Matrix form provides a compact way to represent systems of equations, especially when dealing with multiple variables and constants. Instead of writing out numerous equations, you use matrices and vectors to simplify the representation.
Here’s how it works:

• First, identify the variables involved. In our exercise, we have variables \(x_1\) and \(x_2\).
• Next, collect these variables into a vector, \( \mathbf{x} = \begin{bmatrix} x_1 \ x_2 \end{bmatrix} \).
• Determine the coefficients of the variables from each equation to form the matrix, \(A\). For example, in the equation \( \frac{d x_1}{d t} = 2x_1 + 3x_2 \), the coefficients are 2 and 3.

Using these steps, the system of differential equations can be neatly expressed in the format \( \frac{d\mathbf{x}}{dt} = A\mathbf{x} \). This method not only streamlines mathematical computations but also makes it easier to apply linear algebra techniques.
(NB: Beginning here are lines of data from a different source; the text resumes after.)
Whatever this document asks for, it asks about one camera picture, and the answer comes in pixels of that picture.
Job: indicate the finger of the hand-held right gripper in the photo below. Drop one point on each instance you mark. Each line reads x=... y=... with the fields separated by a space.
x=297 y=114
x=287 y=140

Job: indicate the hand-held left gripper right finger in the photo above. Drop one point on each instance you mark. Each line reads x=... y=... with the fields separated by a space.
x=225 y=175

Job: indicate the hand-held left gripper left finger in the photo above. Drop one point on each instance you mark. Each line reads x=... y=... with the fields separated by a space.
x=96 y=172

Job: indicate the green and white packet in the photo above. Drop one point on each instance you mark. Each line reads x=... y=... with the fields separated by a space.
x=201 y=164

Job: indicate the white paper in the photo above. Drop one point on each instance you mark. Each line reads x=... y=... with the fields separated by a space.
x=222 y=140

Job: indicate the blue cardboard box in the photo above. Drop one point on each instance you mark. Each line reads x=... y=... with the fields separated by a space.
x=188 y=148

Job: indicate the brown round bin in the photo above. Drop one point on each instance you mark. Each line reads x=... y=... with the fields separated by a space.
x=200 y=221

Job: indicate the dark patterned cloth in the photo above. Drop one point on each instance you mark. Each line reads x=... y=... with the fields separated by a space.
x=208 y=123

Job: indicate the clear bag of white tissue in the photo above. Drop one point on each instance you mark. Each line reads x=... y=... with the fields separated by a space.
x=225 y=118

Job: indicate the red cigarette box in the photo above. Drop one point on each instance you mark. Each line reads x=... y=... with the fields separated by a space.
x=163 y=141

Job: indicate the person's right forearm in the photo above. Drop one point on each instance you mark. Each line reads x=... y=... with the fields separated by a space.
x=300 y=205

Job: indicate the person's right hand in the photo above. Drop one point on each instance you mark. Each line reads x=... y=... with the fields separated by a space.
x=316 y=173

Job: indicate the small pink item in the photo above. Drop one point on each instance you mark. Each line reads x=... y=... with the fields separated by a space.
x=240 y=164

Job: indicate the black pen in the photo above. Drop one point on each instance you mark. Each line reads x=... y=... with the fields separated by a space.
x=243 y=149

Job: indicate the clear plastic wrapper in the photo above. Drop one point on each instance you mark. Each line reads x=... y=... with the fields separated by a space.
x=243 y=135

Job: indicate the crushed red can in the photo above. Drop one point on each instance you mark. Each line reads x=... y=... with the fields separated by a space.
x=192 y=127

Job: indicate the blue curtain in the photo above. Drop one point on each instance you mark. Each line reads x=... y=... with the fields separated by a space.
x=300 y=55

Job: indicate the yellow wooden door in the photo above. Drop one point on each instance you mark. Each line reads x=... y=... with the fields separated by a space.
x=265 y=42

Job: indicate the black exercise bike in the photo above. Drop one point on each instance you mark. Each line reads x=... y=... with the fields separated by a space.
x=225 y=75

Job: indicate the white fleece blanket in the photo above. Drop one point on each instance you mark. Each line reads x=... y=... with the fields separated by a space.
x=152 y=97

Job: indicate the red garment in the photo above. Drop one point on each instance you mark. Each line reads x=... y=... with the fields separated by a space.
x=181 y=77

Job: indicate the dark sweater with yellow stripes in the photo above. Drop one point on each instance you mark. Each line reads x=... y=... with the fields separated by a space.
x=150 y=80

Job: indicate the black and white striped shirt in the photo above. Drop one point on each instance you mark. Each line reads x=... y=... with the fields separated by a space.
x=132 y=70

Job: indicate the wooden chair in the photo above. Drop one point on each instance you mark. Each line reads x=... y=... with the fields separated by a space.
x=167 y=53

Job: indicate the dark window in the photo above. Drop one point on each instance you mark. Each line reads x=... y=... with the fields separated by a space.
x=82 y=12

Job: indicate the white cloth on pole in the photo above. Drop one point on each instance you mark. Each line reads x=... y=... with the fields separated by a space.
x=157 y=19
Linear algebra is a branch of mathematics that deals with vectors, matrices, and linear transformations. It provides essential tools for dealing with systems of linear equations and is foundational for understanding differential equations in matrix form.
Key concepts in linear algebra include:

• Vectors: These are ordered lists of numbers, and in our context, they represent the state variables, \(x_1\) and \(x_2\).
• Matrices: These are rectangular arrays of numbers that can represent a linear transformation or system of equations like matrix \(A\).
• Matrix Multiplication: This operation combines two matrices or a matrix and a vector to produce another matrix or vector, useful in computing \( A\mathbf{x} \).
• Determinants and Eigenvalues: These measures help assess the properties of matrices and how they transform vectors.

Understanding these concepts allows you to handle or solve matrix equations, predict system behavior, and apply them to differential equations.

Differential equations often involve systems of equations, especially when modeling interconnected phenomena, like electrical circuits or population dynamics. Breaking these down into manageable components is crucial for solving them effectively.
Here’s how to understand systems of equations:

• Each equation in the system represents a relationship between the variables, often dependent on time or another parameter.
• The goal is to find solutions for all variables that satisfy every equation simultaneously.
• When expressing systems in matrix form, you systematically reduce complexity by using vectors and matrices, as demonstrated in our exercise.

Using the matrix form of a system of differential equations can provide insights into their stability and solutions. It allows for analysis and computation using advanced mathematical tools, offering a clearer understanding of the system's dynamics.